Sirow. (A Yapese ceremonial apology given before speaking.)

Jeff Evans opens Reawakened with a quote on the late Pius ‘Papa Mau’ Piailug by Native Hawaiian Pwo (master navigator) Nainoa Thompson, and a photo of a Pwo ceremony taken on Satawal in 2007. Reawakened tells the challenges and triumphs of ten master navigators, all of them Piailug’s students, and their recollections of him and his guidance on what it meant to be Pwo. The book’s ten chapters are further sorted by place: five chapters on Native Hawaiian Pwo, three on Māori Pwo, and two on Cook Islander Pwo. Evans’s book is useful for its interpretations of what it means to be Pwo, and for updating readers on the ongoing efforts by Polynesian Pwo in their communities. It includes a timely foreword by the late Pwo Chad Kālepa Baybayan, written months before his passing, and appendices containing the Satawal and Te Kapehu Whetū Māori star compasses (the Hawaiian star compass is absent).

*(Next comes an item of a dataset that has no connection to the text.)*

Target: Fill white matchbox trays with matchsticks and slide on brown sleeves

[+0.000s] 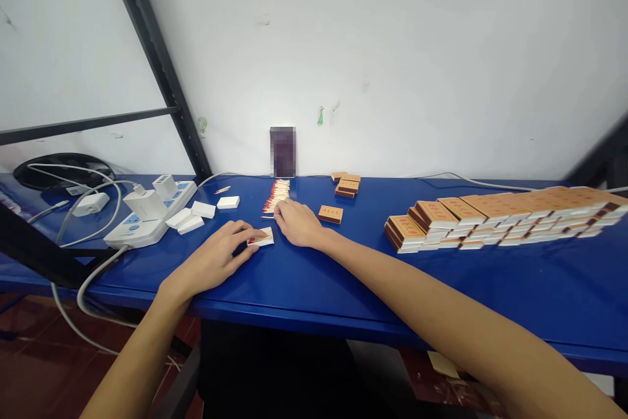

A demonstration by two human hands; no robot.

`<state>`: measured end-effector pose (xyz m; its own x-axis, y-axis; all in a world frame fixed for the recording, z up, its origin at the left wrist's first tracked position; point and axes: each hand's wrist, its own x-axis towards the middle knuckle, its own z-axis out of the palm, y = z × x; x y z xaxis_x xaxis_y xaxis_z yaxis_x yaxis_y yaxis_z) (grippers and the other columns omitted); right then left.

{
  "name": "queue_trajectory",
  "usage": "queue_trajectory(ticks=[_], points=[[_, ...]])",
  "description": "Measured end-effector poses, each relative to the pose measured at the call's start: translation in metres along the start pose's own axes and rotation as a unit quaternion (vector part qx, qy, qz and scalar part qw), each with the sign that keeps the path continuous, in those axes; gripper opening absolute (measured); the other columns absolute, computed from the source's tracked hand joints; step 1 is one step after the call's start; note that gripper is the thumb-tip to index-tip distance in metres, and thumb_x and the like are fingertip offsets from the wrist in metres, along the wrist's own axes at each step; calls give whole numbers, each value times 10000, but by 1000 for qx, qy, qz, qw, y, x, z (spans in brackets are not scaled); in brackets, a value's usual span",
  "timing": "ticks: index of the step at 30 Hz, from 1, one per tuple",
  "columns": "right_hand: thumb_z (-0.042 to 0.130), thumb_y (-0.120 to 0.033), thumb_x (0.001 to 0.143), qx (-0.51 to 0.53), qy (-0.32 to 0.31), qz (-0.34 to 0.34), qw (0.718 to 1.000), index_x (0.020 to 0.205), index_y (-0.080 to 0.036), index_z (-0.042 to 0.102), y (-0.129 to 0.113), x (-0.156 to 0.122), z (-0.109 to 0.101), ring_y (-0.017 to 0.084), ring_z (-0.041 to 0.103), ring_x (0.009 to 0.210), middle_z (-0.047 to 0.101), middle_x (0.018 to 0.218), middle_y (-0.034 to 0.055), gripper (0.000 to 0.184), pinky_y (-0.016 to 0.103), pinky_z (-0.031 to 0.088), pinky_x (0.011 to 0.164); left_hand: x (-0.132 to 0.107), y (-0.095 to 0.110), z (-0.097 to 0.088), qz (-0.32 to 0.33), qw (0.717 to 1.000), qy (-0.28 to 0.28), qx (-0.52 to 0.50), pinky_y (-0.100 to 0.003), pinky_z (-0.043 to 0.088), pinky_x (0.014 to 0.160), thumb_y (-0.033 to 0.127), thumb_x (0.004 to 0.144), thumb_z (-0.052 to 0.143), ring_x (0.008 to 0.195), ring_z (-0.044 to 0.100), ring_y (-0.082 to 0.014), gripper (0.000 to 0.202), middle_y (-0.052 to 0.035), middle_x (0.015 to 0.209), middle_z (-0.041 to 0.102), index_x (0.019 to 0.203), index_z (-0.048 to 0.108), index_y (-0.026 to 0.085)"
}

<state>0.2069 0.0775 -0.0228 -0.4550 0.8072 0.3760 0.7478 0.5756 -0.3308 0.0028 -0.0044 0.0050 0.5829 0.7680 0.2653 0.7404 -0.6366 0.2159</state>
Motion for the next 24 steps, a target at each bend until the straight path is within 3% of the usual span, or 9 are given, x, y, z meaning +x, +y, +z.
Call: queue_trajectory(ticks=[11, 19, 24], points=[[367, -252, 982, 45, 20, -13, 999, 897, -203, 495, 3, -2, 3, 154, 534, 772, 599, 908, 37, 162, 276, 384, 699, 1, -1, 1, -21, 999, 18, -20, -373, 460, 859, 311, 944, 486, 961, 564, -225, 163, -35, 1000, 623, 1023, 591, 215], [338, -295, 996, 119, 13, -58, 991, 913, -199, 477, 0, -4, -1, 144, 512, 756, 586, 880, 25, 188, 267, 374, 695, 1, -5, 6, -63, 995, 45, -62, -372, 476, 850, 338, 911, 534, 989, 605, -242, 297, -52, 1065, 625, 1185, 479, 235], [371, -261, 980, 127, -53, -127, 982, 930, -212, 482, -11, -10, -12, 138, 489, 712, 569, 789, -7, 131, 253, 360, 678, 1, -5, 5, -80, 992, 59, -83, -388, 474, 878, 302, 914, 530, 1015, 614, -246, 445, -64, 1077, 634, 1319, 358, 239]])
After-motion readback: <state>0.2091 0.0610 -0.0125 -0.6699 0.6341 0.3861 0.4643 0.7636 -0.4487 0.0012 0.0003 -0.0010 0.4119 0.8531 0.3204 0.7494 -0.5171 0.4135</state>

Reawakened can be appreciated for what it does best: telling the stories verbatim of Kanaka Maoli, Māori, and Cook Islander men of varying backgrounds journeying the open seas to reconnect with their ancestral knowledge of wayfinding. Nainoa Thompson, the late Sir Hekenukumai Ngāiwi Busby, Peia Patai, and others take the reader on vivid voyages of their upbringing, the moments they became intimately connected to the ocean and the double-hulled voyaging canoe Hōkūleʻa, and the bonds they shared with one another, including Piailug. The pages are filled with striking images, allowing readers to smell, feel, see, and internalize the salty scents of ocean waves crashing aboard the canoe, the sounds of shared laughter, and physical and mental hardships. The book shines its brightest with these stories of Pacific Islanders – strangers in the beginning, and family by the end – coming together to become Pwo, or guiding lights for their communities.